Ali Artuner

Personal information
- Full name: Ali Artuner
- Date of birth: 5 September 1944
- Place of birth: İzmir, Turkey
- Date of death: 16 February 2001 (aged 56)
- Place of death: Istanbul, Turkey
- Height: 1.80 m (5 ft 11 in)
- Position: Goalkeeper

Youth career
- –1961: Göztepe

Senior career*
- Years: Team / Apps / (Gls)
- 1961–1975: Göztepe / 265 / (0)

International career
- 1963: Turkey U18 / 4 / (0)
- 1965–1966: Turkey U21 / 3 / (0)
- 1965–1971: Turkey / 24 / (0)

= Ali Artuner =

Turkish footballer (1944–2001)

Ali Artuner (5 September 1944 – 16 February 2001) was a Turkish footballer who played as a goalkeeper for Göztepe and the Turkey national team in the 1960s, rising to the position of captain on both teams. In his hometown of İzmir, there are many sports complexes and tournaments bearing his name.

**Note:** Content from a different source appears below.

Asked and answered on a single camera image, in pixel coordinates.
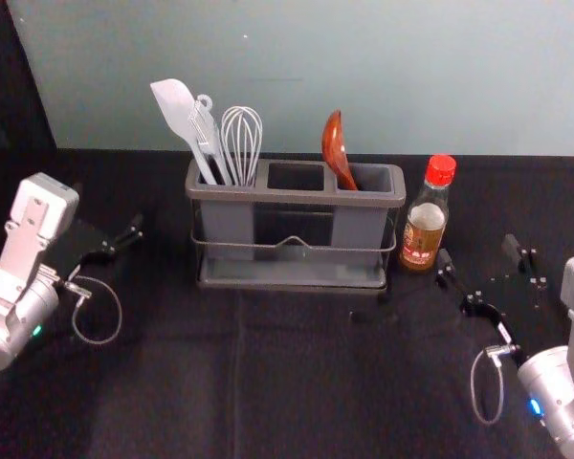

He is also the uncle of former Turkish international goalkeeper, Cenk Gönen.

==Playing career==

===Club career===
Born in İzmir, Artuner started out as a halfback. However, he left school at the age of 17, and made his professional debut for Göztepe as goalkeeper that same year (1961). He went on to play 15 consecutive seasons for his team in the Süper Lig. He also helped them win the 1968–69 and 1969–70 editions of the Turkish Cup, as well as the 1970 Turkish Super Cup. He is widely seen as a club legend, and was nicknamed "Moskova panteri" (Moscow Panther).

===International career===
Artuner made his debut for the senior national team on 21 July 1965, in a 3–1 win over Pakistan in the 1965 RCD Cup. He represented Turkey at the 1966 FIFA World Cup qualification, playing in one game. He then played in six games at the UEFA Euro 1968 qualifying, as well as two games at the 1970 FIFA World Cup qualification. The last major tournament he played in was the UEFA Euro 1972 qualifying, where he played in five games. He captained his team in four of those games (two against West Germany, and one each against Albania and Poland).